I’m concentrating so hard that it takes me a second to notice the hush that’s befallen the arena. A blanket of reverent silence cloaks the stands, broken only by the odd cry of, “I-is thatBen Stirling?”

Bystanders come to a stop. Parents who were watching their kids gather closer. Staff stop what they’re doing and move to the boards. For his part, Ben gives an easy wave to acknowledge the attention, then skates to the center of the rink with Luca and me in tow.

I find myself in the last position I could ever have imagined finding myself in, and I’m kind of an imagination guy, so I’ve spent a lifetime picturing myself in unlikely positions. Still, even in my wildest dreams, I’ve never had the gall to insert myself into such a scene.

Ben, that’s Ben Stirling, my beautiful, famous ex-hockey player neighbor, who happens to be the hottest—unconfirmed but possibly bisexual—man I’ve ever laid eyes on, comes to a sudden stop in front of me. Fine shards of ice fly into the air from the movement.

Ben grins at me and widens his stance. I do the same, losing my balance slightly as I crouch.

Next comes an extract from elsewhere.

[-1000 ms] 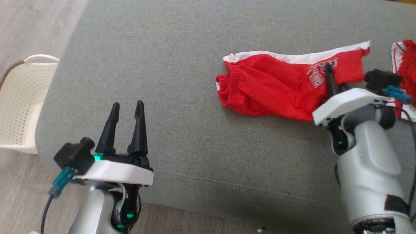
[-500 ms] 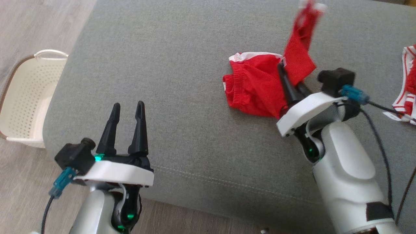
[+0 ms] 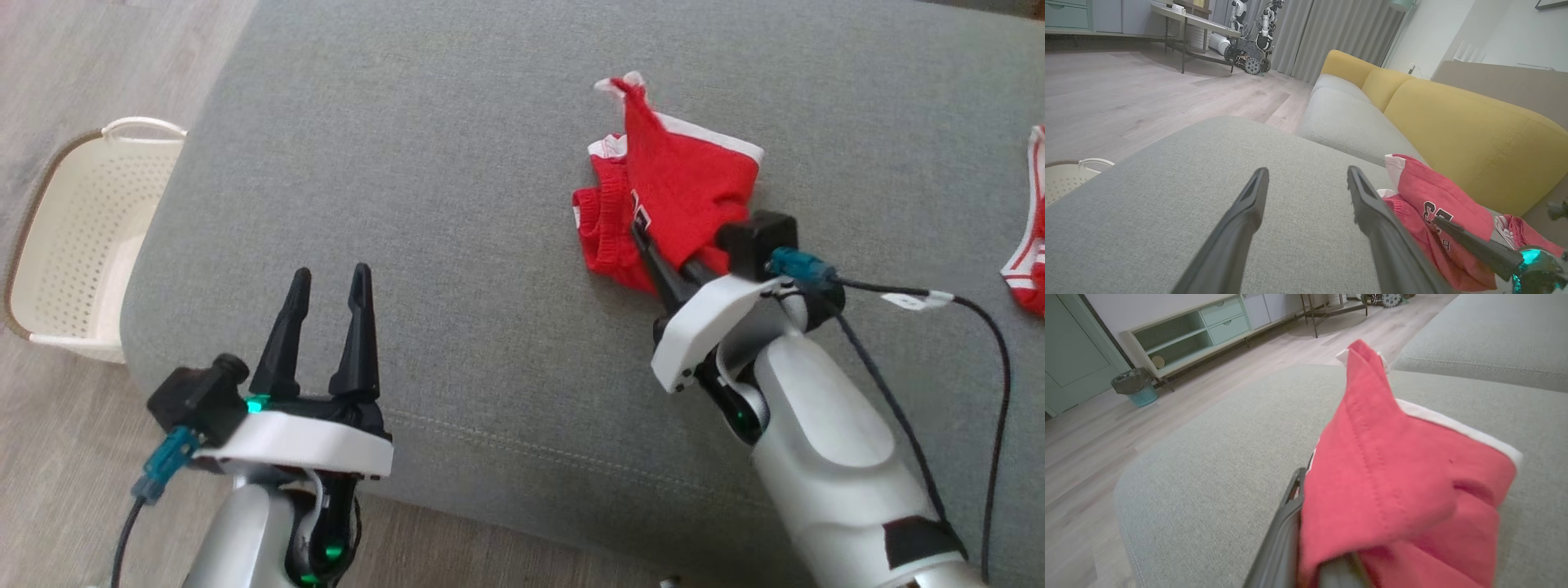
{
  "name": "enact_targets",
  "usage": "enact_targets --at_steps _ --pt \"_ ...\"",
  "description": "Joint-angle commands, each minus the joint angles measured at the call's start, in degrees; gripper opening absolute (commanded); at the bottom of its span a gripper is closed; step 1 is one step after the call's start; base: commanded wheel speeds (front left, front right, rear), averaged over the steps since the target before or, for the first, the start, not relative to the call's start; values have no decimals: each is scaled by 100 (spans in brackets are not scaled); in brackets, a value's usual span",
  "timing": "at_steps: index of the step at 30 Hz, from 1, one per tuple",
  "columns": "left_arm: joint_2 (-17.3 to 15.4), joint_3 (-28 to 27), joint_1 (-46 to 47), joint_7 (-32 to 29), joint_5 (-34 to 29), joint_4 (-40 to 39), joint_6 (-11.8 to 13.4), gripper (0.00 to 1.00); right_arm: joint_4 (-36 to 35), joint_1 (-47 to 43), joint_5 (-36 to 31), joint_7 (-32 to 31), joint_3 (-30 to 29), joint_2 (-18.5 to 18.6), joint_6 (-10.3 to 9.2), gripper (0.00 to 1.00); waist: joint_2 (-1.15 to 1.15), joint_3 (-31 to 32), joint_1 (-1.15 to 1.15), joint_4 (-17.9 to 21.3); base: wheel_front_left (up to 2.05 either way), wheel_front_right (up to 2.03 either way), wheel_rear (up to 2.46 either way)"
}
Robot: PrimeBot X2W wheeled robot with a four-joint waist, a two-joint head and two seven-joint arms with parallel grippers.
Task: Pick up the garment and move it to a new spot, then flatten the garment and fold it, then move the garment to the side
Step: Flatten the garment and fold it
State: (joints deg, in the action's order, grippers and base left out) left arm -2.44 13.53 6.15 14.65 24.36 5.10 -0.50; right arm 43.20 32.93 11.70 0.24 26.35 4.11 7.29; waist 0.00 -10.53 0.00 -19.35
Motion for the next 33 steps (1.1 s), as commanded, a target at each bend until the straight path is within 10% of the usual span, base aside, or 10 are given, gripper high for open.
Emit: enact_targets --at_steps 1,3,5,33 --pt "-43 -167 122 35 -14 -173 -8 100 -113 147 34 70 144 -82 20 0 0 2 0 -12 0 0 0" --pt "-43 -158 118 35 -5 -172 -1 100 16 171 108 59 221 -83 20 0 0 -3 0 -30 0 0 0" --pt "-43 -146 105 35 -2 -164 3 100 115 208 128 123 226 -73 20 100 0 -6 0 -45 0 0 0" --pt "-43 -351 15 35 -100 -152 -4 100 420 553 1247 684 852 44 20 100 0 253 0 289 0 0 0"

Ben’s face looks different framed by his helmet. With less hair visible, I’m forced to focus more on his eyes, and I’m not sure that’s something that will prove conducive to good hockey. They’re bright and focused but not narrowed. They’re more alive than I’ve ever seen them, including all the nights I’ve watched him on my TV screen. There’s a lightness in them. A mirth that makes me draw a sharp breath even though, technically, I’m supposed to be breathing out.

I splutter and give a dry cough.

“Are you going to drop the puck for us, buddy?” Ben asks Luca.